Education Department and University Museums Debut Story Walk Outside Persson Hall

Located outside of Persson Hall, ten outdoor reading stations have created a “Story Walk” that tells “The Legend of How the Bear Lost His Tail,” a new Oneida language-learning children’s book based on a Haudenosaunee legend that has been passed down for generations. The story walk is the result of a partnership between the Oneida Indian Nation, Colgate University’s Teacher Education Program, the Longyear Museum of Anthropology and the Picker Art Gallery.

According to Meg Gardner, director of the Teacher Education Program, the Story Walk was set up in multiple locations across Madison County before coming to campus, including Brookfield Central School, the Utica Zoo and the Shako:wi Cultural Center.

Colgate University acquired publication rites from the Oneida Indian Nation to depict the legend through the Story Walk, which aims to highlight literature from the Oneida Nation and feature its language, Onyota’a:ká.

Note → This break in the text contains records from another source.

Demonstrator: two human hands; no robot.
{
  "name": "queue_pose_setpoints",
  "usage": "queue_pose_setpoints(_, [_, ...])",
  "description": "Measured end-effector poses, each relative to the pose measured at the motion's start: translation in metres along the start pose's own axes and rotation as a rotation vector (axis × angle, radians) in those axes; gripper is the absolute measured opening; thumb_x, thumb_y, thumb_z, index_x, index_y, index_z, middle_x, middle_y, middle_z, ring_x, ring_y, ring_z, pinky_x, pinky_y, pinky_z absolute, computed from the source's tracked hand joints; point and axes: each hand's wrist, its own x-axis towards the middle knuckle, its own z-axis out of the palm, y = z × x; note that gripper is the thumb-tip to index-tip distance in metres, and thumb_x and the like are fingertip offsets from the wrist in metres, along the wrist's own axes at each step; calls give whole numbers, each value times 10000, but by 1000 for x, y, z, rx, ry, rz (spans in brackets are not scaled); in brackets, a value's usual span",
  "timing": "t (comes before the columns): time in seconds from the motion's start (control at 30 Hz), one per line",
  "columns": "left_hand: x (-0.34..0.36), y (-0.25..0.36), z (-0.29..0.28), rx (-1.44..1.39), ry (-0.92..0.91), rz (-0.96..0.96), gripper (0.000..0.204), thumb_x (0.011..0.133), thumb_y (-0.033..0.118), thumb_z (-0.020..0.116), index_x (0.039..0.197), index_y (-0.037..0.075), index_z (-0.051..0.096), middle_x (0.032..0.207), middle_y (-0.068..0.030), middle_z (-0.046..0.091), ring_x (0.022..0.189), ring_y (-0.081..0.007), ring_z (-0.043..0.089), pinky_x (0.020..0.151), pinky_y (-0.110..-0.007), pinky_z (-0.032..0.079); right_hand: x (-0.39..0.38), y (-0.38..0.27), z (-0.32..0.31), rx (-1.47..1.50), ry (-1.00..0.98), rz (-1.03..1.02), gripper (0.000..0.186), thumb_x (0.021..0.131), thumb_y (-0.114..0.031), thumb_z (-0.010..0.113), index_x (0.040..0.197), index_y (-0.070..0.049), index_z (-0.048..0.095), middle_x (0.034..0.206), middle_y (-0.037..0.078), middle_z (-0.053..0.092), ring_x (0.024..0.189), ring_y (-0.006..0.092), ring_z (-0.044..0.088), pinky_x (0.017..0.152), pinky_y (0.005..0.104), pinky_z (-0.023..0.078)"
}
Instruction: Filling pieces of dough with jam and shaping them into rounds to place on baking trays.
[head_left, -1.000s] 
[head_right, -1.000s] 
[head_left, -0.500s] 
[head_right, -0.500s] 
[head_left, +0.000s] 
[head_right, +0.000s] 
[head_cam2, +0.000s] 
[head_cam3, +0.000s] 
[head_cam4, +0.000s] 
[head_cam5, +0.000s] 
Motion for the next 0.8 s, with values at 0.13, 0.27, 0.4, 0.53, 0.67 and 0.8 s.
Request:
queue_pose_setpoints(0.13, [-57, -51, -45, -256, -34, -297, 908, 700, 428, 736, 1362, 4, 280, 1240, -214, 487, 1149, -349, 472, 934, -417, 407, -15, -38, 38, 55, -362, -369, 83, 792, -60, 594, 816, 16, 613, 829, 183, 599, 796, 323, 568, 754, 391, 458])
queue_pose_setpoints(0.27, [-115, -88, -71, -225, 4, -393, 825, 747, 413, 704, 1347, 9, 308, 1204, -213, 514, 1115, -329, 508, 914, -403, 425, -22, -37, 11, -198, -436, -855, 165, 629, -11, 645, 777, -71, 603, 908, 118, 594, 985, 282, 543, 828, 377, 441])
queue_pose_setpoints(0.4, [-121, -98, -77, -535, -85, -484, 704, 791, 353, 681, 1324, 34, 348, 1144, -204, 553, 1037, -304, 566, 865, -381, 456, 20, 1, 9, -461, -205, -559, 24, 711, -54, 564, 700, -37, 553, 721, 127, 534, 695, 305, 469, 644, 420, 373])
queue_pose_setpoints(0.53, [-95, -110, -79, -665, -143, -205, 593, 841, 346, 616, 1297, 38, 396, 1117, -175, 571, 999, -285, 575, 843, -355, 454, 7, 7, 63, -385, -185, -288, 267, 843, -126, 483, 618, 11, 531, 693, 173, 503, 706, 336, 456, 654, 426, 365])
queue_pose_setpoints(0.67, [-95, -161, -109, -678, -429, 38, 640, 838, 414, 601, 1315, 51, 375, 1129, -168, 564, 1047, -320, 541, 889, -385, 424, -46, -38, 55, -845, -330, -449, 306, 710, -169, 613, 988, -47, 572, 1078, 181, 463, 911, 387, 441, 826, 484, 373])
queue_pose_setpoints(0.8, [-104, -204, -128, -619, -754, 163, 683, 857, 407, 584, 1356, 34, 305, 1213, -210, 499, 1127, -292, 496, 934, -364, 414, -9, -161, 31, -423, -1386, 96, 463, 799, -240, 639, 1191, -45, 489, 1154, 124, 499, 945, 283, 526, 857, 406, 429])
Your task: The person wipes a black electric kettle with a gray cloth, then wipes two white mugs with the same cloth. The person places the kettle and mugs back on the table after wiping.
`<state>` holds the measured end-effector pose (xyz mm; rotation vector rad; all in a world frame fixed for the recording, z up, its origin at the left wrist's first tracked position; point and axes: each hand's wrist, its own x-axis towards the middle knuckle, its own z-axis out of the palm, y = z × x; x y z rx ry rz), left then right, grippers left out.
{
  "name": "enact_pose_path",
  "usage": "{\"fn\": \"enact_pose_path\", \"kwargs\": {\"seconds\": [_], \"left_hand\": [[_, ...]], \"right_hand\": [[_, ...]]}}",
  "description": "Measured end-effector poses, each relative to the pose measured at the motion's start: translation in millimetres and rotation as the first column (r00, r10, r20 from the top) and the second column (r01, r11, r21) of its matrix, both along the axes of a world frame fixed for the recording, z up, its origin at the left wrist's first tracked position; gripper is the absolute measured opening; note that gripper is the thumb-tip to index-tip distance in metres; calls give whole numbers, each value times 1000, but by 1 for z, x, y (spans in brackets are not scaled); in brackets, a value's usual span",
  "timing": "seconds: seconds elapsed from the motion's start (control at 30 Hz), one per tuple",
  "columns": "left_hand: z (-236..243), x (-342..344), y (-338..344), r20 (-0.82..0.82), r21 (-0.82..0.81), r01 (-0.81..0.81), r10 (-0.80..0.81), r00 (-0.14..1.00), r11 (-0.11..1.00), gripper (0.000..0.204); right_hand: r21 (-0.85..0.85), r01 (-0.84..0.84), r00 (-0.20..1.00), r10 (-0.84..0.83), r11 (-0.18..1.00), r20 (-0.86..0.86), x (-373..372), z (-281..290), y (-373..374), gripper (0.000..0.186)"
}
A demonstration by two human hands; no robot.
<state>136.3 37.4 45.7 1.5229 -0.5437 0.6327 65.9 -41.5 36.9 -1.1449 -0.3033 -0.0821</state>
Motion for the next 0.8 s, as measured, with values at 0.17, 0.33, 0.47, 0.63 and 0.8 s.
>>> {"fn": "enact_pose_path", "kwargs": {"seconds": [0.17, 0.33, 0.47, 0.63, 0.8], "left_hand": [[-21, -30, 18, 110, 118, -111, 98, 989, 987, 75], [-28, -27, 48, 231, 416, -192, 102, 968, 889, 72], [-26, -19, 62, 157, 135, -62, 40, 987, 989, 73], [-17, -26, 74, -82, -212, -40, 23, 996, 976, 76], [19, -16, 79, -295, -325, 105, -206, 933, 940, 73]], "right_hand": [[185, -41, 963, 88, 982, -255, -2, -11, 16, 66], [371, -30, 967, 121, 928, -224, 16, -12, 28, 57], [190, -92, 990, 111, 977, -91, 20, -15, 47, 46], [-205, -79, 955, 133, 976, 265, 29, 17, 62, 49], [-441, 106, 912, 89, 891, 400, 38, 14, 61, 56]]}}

First-year Sylvia Guo commented on the colorful images that accompany the story. 

“The illustrated pictures in these boards are so appealing that it makes people want to stop and read it carefully,” said Guo. “The little heads of the bear and fox definitely make it funnier and clearer to read.”

Readers can also listen to the story — which is meant to be enjoyed by different ages and literacy levels — read aloud in either English or Oneida on YouTube.

First-year Zainab Bashir said she enjoyed reading the story. 

“Not only is the story engaging and interesting, but the colorful illustrations add to its allure,” Bashir said. 

The series of books that contains “The Legend of How the Bear Lost His Tail” is contained was produced in collaboration with the Madison-Oneida Board of Cooperative Educational Services (BOCES), which together have sought to create opportunities for continued learning available to the community at large, according to Colgate University.

The Story Walk aids in providing an accumulation of cultural knowledge for grade-school students and college students alike. Colgate students have been given the opportunity to immerse themselves in something that may be unfamiliar to them, and to appreciate the history of the area more deeply than before.